The 2023 Brattle analysis estimated that the value of harms from transatlantic chattel slavery in 31 territories in the Americas and the Caribbean amounted to US$100–131tn in total, of which US$77-108tn represented harms during the period of enslavement, and US$77-108tn the continuing harms since.

The analysis was commissioned after an international symposium on reparations and international law concluded that transatlantic slavery was unlawful.

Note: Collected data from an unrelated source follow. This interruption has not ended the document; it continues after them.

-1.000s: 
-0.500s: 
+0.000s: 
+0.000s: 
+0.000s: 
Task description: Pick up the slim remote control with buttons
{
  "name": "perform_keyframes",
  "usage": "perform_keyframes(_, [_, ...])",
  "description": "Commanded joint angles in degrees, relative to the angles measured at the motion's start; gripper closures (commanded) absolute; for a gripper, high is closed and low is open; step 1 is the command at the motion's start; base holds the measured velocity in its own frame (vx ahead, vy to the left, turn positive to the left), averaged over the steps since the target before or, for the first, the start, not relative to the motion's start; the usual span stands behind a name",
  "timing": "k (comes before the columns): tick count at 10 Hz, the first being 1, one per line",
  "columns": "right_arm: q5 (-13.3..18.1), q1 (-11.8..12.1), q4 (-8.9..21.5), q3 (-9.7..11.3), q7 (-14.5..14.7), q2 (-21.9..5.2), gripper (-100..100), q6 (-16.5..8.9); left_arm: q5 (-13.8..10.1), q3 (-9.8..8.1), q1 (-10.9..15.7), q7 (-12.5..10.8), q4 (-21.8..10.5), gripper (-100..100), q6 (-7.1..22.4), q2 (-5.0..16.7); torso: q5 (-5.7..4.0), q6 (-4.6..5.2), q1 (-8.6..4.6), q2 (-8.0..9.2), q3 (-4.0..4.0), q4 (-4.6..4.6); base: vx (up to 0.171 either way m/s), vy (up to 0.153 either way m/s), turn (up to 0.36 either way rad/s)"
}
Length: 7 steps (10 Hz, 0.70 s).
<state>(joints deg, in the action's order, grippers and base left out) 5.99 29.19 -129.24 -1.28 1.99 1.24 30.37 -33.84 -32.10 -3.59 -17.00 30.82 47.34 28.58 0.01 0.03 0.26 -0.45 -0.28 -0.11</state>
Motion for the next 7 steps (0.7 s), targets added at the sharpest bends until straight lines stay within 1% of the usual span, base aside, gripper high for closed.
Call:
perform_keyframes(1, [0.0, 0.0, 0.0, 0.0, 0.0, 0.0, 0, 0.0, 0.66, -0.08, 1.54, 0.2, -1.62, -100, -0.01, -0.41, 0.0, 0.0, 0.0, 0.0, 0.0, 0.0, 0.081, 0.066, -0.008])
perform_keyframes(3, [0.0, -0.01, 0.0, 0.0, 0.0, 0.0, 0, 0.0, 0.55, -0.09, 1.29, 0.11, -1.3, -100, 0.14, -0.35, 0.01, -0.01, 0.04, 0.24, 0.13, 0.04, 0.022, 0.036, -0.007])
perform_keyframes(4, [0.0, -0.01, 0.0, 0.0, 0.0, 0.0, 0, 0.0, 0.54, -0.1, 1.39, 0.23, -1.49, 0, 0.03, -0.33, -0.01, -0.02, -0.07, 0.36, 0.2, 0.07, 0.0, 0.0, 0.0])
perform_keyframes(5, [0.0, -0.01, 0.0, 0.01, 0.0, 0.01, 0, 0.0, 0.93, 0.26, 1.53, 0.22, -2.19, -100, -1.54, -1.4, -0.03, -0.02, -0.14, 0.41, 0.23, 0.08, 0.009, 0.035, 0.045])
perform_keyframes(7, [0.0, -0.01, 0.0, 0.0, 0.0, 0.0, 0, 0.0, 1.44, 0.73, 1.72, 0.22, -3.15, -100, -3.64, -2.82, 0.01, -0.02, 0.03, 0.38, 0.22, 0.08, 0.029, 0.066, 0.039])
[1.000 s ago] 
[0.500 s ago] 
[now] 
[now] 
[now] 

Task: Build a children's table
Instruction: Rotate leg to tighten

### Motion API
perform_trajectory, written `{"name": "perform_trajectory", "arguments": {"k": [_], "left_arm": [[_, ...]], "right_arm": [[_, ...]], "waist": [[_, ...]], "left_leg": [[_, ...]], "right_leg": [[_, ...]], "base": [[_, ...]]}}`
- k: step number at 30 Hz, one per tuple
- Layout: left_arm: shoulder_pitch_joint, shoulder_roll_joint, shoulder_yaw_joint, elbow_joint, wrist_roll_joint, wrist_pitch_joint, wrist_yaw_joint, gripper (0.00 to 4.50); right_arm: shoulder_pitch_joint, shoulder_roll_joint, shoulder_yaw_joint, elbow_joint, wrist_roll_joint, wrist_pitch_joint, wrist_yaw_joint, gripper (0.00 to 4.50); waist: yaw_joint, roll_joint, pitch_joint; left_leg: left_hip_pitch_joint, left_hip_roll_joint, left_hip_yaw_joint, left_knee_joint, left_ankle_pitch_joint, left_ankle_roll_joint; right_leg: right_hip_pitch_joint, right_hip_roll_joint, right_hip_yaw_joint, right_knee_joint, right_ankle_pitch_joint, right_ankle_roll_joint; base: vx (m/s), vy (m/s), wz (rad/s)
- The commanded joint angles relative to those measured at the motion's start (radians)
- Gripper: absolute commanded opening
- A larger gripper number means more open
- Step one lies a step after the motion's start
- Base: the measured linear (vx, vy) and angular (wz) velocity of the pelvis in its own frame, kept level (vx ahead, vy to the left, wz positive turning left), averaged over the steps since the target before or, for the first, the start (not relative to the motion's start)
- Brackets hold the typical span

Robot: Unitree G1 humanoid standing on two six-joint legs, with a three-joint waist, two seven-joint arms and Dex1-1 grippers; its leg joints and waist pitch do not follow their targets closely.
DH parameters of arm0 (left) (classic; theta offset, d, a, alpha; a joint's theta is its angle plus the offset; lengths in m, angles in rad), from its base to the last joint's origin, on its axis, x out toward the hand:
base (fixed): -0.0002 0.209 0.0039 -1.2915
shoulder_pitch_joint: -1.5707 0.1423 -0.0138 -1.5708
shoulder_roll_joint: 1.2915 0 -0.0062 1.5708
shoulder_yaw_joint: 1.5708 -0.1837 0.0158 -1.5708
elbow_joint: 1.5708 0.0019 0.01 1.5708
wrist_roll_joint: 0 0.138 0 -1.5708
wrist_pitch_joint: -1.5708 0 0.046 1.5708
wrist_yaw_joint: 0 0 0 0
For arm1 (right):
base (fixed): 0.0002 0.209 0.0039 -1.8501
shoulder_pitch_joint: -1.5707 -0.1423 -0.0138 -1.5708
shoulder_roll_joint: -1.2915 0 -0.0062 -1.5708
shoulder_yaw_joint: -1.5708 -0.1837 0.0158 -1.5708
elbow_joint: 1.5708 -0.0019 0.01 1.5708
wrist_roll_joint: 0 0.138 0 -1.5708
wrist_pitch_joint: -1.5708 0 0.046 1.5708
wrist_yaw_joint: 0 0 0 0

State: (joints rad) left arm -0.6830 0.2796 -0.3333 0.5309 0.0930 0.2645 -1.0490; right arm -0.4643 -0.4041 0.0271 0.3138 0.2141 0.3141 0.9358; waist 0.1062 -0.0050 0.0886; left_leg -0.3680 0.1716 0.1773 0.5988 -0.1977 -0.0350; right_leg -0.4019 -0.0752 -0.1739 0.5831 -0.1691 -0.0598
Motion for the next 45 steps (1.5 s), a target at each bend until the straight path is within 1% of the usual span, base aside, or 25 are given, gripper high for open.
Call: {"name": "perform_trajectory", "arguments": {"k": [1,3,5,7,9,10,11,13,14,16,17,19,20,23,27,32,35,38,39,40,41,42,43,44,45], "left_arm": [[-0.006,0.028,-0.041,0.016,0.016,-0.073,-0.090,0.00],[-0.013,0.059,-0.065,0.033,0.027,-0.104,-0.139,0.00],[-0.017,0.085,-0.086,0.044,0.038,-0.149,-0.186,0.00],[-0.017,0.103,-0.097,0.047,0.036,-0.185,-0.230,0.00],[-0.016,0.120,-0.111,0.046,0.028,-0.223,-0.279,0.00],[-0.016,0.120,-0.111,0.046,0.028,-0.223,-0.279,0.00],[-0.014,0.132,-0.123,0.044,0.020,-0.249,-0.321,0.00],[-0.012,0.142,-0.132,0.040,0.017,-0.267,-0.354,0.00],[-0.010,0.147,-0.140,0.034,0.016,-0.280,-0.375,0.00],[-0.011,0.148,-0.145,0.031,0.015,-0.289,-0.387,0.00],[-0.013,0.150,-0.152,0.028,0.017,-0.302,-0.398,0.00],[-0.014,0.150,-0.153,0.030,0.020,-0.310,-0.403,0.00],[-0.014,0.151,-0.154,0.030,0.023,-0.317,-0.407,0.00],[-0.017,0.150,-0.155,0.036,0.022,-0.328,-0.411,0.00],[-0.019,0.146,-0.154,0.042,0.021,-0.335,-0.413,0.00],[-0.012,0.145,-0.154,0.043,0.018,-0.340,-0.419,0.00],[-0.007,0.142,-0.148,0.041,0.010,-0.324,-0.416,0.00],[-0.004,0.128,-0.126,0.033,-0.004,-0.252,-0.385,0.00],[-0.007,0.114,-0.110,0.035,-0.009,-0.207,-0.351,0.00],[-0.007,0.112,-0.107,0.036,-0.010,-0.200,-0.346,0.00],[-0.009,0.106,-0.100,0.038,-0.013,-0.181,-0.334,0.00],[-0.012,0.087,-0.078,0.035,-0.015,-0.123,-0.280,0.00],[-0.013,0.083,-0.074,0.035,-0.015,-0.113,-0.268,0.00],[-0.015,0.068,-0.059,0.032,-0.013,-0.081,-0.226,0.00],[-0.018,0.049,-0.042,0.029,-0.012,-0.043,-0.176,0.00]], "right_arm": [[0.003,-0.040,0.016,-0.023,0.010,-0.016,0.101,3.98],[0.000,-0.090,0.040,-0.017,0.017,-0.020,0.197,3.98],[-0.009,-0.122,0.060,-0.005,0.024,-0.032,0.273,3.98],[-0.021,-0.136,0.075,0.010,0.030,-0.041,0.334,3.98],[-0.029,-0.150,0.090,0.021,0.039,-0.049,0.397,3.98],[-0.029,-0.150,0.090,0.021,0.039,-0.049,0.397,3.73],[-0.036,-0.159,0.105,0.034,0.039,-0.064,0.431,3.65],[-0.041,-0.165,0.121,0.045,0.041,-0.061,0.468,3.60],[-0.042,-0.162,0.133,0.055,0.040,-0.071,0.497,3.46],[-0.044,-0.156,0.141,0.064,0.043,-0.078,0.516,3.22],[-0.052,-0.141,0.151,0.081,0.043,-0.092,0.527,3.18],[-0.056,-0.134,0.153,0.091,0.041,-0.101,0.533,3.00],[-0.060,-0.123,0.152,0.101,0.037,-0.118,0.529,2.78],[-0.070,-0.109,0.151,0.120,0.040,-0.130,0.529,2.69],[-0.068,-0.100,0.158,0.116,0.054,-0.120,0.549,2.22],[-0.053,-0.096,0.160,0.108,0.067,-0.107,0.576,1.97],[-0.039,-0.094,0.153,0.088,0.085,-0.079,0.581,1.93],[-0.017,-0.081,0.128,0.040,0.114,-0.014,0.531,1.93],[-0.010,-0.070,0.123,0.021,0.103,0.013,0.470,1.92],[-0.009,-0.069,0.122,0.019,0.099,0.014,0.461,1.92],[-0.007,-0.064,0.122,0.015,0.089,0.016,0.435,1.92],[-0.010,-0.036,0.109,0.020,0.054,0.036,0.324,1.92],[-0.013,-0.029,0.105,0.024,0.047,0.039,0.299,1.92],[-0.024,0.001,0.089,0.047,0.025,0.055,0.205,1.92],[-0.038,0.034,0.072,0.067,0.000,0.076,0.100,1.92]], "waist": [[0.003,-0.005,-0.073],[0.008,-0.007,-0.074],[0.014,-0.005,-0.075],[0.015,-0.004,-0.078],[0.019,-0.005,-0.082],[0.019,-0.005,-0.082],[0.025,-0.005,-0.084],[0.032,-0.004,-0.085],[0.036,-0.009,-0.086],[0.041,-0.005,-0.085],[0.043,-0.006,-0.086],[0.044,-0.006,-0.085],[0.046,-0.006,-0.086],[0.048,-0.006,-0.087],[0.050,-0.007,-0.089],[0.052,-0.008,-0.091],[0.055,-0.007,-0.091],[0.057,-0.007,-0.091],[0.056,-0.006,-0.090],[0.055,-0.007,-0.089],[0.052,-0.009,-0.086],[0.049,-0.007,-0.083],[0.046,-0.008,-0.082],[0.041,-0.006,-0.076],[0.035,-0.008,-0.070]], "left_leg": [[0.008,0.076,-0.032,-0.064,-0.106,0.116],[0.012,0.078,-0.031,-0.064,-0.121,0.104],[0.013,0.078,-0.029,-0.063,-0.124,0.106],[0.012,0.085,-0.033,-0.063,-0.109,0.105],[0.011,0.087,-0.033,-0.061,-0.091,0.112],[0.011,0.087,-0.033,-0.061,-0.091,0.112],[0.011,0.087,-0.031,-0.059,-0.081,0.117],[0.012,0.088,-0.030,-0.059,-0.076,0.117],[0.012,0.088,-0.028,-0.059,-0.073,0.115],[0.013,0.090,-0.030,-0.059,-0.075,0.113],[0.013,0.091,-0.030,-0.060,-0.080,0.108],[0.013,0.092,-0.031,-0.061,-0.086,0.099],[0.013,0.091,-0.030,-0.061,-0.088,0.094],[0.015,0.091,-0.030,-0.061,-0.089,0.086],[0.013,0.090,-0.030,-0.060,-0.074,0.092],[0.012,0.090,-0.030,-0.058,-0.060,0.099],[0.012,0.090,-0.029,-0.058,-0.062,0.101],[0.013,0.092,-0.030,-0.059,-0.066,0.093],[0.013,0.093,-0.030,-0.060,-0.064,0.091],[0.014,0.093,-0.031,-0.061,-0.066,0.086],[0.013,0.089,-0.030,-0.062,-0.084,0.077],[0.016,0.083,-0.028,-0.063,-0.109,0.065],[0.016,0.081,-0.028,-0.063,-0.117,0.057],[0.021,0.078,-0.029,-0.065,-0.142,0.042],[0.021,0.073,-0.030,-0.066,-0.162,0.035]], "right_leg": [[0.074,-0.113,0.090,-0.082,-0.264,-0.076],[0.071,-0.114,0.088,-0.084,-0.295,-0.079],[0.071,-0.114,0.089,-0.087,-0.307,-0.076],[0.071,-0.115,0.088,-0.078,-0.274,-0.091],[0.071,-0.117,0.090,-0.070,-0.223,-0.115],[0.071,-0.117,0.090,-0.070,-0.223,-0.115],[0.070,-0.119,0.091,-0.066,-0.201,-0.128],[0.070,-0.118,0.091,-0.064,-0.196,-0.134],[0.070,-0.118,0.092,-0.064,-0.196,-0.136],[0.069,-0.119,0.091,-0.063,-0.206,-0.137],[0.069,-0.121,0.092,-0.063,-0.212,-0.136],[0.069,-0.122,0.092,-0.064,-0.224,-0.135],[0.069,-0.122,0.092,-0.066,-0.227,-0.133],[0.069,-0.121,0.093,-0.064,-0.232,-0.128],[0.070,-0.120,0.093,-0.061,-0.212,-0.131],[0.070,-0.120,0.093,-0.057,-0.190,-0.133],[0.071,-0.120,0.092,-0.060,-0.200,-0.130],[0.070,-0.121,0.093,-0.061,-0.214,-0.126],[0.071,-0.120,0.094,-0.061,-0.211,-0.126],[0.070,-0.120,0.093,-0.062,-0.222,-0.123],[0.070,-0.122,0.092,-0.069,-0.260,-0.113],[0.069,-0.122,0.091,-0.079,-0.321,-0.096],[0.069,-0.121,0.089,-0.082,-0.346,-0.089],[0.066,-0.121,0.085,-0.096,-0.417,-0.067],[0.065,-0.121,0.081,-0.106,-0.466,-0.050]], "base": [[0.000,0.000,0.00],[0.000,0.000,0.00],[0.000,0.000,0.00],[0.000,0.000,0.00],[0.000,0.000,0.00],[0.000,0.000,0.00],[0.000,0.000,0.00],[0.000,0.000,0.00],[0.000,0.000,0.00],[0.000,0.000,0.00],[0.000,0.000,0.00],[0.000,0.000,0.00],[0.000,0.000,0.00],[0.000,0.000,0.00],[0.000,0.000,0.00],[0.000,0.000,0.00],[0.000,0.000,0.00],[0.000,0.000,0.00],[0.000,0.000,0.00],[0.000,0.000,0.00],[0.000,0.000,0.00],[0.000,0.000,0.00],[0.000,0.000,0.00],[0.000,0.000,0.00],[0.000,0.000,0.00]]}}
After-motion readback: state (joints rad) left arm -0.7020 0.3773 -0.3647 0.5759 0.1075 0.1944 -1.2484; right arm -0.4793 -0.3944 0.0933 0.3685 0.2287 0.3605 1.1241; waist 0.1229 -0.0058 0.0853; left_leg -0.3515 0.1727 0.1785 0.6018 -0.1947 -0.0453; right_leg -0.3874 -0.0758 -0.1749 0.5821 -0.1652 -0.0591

Last month 123 nations at the UN general assembly voted that chattel slavery was the gravest crime against humanity. The US, Israel and Argentina voted against the resolution, while 52 countries, including the UK and other many European countries abstained. Previously, the UK prime minister, Keir Starmer, has ruled out direct monetary payments for reparations.

David Lascelles, the co-founder of Heirs of Slavery, a group of descendants of British enslavers who encourage others to acknowledge and discuss reparative justice, said: “My distant ancestor Henry Lascelles made his fortune in Barbados in the 18th century. Now, 300 years later, it’s high time we all recognise there is a debt to pay, a debt that is of course about money, but not just about money.”

Alex Renton, another co-founder of the group, added that “addressing the legacies of this most terrible event in Britain’s modern history is the right thing for the nation to do, morally and practically”.